— Assigned task —
Only a number is wanted: the count of lines in this listing that contain "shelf".

+ + + + + + +

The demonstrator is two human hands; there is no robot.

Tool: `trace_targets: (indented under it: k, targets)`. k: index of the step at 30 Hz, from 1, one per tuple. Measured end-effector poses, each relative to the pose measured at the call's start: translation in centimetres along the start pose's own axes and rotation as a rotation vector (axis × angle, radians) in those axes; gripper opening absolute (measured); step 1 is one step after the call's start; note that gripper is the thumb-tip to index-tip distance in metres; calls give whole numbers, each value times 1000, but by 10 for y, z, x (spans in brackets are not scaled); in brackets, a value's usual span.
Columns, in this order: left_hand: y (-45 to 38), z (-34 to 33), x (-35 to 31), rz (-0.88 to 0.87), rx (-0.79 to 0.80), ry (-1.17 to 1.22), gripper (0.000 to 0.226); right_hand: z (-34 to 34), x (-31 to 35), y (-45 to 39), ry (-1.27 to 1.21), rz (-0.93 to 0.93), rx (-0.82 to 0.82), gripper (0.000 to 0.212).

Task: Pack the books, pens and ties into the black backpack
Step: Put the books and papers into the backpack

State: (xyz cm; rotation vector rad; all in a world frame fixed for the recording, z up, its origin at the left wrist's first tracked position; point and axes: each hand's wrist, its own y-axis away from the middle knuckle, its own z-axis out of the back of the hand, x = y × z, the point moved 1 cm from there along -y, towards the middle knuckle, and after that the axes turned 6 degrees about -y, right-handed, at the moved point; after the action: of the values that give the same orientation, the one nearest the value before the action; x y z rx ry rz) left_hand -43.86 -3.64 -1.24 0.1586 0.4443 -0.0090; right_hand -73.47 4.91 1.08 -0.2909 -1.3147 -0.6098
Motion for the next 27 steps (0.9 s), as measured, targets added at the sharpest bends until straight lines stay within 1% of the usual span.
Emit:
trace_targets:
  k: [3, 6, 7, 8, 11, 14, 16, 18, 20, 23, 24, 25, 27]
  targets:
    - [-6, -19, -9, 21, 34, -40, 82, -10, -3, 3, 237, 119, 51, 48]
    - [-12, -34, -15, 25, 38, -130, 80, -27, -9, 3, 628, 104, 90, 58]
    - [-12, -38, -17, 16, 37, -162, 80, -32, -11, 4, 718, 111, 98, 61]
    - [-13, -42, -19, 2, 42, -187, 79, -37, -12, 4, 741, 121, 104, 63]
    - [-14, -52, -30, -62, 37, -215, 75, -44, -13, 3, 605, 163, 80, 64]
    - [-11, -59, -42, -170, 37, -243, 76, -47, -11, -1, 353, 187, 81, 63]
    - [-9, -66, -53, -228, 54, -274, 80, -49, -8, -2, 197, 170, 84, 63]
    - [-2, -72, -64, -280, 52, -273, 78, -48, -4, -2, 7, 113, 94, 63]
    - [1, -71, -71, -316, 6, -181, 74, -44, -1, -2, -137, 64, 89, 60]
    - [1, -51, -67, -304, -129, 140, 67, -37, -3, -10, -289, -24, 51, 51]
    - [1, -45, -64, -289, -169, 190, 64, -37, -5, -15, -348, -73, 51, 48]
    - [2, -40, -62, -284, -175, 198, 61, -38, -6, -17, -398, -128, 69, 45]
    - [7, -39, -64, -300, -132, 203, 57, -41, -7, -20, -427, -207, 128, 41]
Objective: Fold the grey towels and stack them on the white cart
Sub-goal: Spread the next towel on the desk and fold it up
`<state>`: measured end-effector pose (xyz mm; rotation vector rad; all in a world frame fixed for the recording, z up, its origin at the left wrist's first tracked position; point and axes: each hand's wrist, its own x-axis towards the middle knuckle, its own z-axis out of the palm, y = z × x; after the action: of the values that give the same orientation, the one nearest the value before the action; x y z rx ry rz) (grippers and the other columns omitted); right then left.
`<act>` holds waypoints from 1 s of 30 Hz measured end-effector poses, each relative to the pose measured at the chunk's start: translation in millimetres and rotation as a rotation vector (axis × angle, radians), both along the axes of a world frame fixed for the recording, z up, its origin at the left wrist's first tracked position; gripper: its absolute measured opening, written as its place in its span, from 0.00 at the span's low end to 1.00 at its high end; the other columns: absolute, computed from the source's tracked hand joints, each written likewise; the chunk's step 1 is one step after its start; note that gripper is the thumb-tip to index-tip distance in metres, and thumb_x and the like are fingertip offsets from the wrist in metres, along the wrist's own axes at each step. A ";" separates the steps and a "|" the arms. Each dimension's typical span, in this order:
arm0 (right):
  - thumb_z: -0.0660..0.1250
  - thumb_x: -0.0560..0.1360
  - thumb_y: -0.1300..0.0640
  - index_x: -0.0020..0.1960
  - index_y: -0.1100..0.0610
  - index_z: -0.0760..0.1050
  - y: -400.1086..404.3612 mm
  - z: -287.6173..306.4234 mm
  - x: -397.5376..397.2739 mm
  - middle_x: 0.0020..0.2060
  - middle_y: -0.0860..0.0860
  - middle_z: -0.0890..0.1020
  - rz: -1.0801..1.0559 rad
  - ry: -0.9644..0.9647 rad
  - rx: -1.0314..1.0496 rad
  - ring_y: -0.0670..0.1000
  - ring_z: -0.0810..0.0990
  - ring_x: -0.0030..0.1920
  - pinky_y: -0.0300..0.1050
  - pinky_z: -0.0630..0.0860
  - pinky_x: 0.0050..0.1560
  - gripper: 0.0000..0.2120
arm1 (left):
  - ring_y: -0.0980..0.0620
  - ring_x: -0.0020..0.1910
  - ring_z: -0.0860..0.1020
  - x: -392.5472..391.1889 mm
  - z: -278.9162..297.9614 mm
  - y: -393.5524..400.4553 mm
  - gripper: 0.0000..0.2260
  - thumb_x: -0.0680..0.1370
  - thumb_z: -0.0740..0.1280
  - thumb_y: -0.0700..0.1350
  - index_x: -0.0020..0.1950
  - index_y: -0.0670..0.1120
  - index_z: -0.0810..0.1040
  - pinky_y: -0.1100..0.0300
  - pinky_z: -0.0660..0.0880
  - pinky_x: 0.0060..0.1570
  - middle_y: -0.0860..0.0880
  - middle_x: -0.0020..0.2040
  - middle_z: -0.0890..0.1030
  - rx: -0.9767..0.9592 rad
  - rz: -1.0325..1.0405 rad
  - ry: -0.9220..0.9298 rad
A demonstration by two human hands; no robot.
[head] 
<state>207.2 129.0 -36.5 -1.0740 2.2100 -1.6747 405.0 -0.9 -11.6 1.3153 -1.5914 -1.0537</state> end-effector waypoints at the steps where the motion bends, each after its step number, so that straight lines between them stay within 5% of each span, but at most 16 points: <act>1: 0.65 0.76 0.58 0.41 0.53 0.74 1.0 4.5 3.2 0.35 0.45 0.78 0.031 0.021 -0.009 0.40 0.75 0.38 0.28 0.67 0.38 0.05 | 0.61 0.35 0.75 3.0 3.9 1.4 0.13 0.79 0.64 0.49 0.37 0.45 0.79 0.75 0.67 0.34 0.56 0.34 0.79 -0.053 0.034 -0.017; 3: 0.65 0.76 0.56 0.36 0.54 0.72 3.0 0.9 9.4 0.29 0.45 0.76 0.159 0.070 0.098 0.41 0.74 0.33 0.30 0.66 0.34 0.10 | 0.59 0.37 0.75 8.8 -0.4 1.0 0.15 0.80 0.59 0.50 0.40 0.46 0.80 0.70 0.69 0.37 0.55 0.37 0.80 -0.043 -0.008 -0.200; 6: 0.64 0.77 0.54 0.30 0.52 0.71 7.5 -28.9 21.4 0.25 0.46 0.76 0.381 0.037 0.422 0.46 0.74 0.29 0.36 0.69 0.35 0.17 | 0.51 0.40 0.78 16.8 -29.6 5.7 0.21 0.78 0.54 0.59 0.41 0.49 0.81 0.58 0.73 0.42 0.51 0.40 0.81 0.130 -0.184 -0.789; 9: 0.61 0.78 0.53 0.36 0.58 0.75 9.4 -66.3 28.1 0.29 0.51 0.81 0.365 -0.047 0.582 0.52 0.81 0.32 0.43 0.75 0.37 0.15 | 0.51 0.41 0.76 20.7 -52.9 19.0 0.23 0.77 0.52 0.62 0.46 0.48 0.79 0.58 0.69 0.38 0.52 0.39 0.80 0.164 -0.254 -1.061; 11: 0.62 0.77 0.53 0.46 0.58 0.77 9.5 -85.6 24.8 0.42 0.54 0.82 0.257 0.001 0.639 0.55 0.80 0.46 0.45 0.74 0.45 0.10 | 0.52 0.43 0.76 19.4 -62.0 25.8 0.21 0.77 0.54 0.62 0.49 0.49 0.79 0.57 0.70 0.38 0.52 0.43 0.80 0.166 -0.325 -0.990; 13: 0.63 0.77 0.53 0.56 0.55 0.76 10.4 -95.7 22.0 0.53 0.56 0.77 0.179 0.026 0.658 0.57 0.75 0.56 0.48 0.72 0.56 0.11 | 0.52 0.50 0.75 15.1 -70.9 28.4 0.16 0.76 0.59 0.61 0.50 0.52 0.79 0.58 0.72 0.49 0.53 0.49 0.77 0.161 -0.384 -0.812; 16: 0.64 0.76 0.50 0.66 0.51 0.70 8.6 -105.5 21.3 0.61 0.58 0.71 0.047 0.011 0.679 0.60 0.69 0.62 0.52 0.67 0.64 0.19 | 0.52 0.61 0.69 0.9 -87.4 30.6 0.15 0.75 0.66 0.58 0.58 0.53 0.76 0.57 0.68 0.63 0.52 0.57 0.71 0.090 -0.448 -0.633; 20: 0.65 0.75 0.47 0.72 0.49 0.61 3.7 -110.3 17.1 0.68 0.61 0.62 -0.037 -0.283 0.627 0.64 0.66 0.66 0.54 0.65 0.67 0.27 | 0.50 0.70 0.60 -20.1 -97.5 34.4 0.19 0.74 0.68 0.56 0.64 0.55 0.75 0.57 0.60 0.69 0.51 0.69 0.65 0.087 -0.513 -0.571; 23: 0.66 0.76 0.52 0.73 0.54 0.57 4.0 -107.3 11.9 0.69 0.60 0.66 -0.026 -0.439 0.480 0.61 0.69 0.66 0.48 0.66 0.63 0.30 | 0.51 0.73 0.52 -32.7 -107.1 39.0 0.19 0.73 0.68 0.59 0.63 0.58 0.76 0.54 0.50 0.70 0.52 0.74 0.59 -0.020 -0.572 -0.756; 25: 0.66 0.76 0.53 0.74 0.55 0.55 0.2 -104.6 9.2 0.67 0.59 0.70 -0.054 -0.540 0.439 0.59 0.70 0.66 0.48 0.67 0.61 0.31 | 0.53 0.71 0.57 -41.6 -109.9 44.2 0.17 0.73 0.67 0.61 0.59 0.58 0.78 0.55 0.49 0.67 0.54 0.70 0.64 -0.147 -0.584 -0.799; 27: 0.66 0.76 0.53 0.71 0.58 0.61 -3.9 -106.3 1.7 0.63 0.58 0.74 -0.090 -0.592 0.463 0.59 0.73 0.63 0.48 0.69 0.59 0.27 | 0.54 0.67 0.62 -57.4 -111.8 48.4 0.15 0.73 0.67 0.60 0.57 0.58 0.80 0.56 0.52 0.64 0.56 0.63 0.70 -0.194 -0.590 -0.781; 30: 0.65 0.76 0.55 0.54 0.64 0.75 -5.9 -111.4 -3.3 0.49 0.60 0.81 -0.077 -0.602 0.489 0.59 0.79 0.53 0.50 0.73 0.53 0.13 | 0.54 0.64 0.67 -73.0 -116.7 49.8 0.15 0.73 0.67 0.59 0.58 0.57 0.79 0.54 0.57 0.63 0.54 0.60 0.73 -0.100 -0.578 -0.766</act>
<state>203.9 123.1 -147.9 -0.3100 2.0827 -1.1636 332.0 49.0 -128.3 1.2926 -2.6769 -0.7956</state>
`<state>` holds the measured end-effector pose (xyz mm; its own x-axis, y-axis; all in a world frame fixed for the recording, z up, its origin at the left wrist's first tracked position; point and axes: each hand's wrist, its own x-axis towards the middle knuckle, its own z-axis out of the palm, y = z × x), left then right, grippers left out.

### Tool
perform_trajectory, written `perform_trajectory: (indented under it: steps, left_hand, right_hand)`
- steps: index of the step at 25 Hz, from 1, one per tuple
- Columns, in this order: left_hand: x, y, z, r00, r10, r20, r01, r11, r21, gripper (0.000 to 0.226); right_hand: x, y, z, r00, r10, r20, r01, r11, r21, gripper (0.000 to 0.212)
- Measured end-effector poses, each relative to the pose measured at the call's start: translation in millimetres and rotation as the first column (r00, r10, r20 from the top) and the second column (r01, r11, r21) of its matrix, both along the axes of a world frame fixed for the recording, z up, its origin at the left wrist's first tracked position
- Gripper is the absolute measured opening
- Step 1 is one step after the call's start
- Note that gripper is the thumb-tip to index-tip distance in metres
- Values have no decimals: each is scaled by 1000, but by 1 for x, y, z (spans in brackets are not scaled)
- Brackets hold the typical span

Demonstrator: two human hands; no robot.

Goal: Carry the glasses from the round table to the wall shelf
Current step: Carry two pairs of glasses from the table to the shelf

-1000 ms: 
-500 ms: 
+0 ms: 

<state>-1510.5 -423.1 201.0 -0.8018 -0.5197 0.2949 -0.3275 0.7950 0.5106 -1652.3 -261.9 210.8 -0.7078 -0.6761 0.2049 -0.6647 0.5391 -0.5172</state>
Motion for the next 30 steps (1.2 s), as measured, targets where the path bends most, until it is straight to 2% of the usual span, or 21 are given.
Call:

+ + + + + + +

— Written answer —
2